Po serii 6.meczów bez porażki, liderujący III Lidze Mazur przegrał w Przedborzu z Pilicą 1-3 (0-0). Honorowego gola dla karczewian zdobył Kamil Tlaga. Zdrowiem przypłacił dzisiejszy występ Piotr Rafalski, którego karetka odwiozła do szpitala. Ta porażka sprawiła, że na pozycję lidera powrócił MKS Kutno...
W 1.połowie kibice oglądali wyrównany mecz. Pilica w 8' miała dogodną sytuację, ale
Korytkowski strzelił niecelnie z kilku metrów. Potem strzał głową z bliska obronił instynktownie Pusek.
Tym razem niestety w dogodnej sytuacji Jaroń, który wychodził sam na sam, zgubił piłkę.
Strzał Dąbrowskiego trafił natomiast w poprzeczkę.
Po przerwie dotychczasowy lider zagrał słabiej.

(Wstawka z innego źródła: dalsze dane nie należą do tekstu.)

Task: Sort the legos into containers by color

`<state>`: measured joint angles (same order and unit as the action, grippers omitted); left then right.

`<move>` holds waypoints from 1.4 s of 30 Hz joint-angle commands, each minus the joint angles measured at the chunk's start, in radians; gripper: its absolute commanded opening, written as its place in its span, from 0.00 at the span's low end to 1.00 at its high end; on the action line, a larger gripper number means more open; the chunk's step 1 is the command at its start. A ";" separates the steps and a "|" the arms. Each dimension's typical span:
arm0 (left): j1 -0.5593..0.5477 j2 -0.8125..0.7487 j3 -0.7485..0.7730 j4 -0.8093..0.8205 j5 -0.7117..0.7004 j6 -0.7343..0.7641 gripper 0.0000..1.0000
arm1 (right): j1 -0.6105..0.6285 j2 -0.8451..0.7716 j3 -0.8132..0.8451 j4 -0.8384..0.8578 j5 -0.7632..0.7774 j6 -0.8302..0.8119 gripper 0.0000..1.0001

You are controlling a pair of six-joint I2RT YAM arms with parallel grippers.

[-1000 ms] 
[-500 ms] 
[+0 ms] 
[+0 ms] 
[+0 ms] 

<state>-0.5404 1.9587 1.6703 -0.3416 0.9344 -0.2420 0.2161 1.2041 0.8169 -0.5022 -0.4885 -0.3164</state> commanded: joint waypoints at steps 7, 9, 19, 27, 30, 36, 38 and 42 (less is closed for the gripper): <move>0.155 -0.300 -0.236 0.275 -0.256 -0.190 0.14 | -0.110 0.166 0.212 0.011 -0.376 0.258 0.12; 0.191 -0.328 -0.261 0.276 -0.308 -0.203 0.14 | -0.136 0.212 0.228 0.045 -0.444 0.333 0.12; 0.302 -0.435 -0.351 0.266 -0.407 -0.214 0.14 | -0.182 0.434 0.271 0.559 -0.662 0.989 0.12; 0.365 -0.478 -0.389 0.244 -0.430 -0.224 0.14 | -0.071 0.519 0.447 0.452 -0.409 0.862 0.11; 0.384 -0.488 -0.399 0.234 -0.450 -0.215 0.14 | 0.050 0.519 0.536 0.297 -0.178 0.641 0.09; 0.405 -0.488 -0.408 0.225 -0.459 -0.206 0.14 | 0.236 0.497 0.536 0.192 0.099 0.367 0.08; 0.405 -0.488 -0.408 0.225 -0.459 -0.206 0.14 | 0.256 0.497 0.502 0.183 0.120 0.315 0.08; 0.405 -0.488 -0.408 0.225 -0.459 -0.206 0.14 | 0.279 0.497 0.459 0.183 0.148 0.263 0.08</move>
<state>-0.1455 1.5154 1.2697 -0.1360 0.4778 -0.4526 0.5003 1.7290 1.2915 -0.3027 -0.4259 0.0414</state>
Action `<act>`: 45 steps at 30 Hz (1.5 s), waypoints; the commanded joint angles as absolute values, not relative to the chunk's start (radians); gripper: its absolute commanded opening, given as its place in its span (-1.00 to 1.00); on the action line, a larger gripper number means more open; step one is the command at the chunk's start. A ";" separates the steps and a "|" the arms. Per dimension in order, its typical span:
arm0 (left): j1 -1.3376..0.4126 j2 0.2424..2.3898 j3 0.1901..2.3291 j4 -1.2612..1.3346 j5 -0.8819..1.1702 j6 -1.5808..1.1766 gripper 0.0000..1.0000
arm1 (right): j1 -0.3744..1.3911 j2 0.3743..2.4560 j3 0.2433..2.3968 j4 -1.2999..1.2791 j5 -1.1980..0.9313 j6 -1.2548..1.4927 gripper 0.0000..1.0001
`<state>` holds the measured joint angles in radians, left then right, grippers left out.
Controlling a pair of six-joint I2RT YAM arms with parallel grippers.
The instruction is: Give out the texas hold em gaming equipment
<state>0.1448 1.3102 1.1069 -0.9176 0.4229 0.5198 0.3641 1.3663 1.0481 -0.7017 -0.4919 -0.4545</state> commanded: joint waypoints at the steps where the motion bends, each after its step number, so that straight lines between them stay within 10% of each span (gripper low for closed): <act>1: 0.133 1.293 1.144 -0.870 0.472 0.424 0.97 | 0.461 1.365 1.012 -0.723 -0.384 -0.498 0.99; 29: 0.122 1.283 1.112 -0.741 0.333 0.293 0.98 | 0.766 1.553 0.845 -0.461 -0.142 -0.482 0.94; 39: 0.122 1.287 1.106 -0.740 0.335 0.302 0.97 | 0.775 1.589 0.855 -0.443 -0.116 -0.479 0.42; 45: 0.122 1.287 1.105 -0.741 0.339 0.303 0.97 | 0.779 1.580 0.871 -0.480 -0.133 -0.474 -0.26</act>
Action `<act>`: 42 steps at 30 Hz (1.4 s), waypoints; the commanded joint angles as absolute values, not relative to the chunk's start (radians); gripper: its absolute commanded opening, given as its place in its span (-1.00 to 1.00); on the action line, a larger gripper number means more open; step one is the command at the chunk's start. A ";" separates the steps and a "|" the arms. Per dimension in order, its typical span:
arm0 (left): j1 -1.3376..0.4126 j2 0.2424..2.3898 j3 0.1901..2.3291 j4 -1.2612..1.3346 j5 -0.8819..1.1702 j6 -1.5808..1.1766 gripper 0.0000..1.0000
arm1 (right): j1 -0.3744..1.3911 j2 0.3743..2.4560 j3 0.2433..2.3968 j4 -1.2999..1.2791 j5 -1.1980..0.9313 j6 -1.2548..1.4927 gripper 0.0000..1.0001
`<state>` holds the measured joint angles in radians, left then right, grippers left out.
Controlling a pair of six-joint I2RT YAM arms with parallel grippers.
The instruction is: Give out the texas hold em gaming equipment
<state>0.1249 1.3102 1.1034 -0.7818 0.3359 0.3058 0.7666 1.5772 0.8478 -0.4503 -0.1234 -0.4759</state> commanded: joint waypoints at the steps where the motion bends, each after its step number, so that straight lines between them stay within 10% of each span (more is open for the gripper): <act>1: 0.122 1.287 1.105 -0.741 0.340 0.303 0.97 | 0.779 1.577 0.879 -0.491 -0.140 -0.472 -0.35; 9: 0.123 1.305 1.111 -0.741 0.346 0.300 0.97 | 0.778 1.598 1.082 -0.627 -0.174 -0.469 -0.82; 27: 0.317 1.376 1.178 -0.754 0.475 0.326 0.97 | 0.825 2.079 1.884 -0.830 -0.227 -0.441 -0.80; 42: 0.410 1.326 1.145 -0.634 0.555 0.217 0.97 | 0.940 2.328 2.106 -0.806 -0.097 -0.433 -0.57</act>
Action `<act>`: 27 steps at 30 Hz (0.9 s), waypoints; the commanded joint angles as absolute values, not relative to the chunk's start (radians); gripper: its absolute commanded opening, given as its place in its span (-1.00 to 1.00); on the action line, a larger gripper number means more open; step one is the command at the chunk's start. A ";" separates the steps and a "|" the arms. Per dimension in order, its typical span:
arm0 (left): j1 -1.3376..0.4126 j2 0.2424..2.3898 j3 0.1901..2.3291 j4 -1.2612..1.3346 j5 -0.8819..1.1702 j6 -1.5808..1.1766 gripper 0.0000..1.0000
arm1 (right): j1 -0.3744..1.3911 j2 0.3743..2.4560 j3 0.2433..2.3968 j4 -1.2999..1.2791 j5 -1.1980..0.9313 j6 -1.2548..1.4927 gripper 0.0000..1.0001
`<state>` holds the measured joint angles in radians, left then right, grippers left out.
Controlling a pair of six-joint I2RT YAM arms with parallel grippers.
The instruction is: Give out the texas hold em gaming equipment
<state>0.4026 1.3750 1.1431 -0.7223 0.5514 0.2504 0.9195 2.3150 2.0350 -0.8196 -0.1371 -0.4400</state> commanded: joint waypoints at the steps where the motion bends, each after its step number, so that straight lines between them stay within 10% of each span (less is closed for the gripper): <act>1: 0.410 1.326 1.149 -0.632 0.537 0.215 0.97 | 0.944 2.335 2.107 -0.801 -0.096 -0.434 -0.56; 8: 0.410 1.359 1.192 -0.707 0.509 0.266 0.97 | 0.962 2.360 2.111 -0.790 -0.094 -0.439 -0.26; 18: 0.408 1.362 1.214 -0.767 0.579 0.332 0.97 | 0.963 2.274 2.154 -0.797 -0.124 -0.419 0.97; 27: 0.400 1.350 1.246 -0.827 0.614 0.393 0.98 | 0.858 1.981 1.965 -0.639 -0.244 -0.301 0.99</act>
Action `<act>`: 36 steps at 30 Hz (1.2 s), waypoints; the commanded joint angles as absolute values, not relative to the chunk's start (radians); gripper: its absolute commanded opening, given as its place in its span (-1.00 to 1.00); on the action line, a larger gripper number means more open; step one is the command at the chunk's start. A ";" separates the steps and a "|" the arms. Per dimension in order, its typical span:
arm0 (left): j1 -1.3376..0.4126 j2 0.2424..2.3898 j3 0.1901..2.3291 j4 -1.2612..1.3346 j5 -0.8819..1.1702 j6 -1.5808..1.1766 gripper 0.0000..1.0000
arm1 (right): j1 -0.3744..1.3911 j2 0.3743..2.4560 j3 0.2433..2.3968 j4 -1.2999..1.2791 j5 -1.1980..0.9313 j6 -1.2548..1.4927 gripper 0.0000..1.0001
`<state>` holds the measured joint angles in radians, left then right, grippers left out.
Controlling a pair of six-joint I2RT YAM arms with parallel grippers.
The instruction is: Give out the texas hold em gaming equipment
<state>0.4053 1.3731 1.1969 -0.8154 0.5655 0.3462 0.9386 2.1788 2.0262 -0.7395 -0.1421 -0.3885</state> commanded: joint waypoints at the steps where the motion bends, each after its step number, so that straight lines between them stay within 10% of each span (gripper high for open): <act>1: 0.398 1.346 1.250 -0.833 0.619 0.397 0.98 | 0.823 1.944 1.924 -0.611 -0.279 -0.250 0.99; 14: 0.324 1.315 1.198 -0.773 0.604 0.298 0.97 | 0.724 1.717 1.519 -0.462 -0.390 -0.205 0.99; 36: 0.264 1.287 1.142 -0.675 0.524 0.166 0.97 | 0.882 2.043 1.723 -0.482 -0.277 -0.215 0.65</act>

W 50' w zamieszaniu w polu karnym, Janowski uderzył po długim rogu, a piłka
po rykoszecie trafiła do bramki zmylonego Puska. W 55' na noszach boisko opuścił Rafalski,
który został odwieziony karetką do szpitala. Na pozycję stopera przeszedł Stańczuk. Po chwili
Pilica rozklepała zmontowany na szybko blok obronny i podwyższyła na 2-0. W 90'
podanie Stańczuka na honorowego gola zamienił Tlaga. Mazur postawił wszytko na jedną kartę i nadział się
na skuteczną kontrę gospodarzy.
W doliczonym czasie wprowadzony przed chwilą Strojkowski,
dopadł po rozegranym krótko kornerze, do bezpańskiej piłki i ustalił wynik meczu.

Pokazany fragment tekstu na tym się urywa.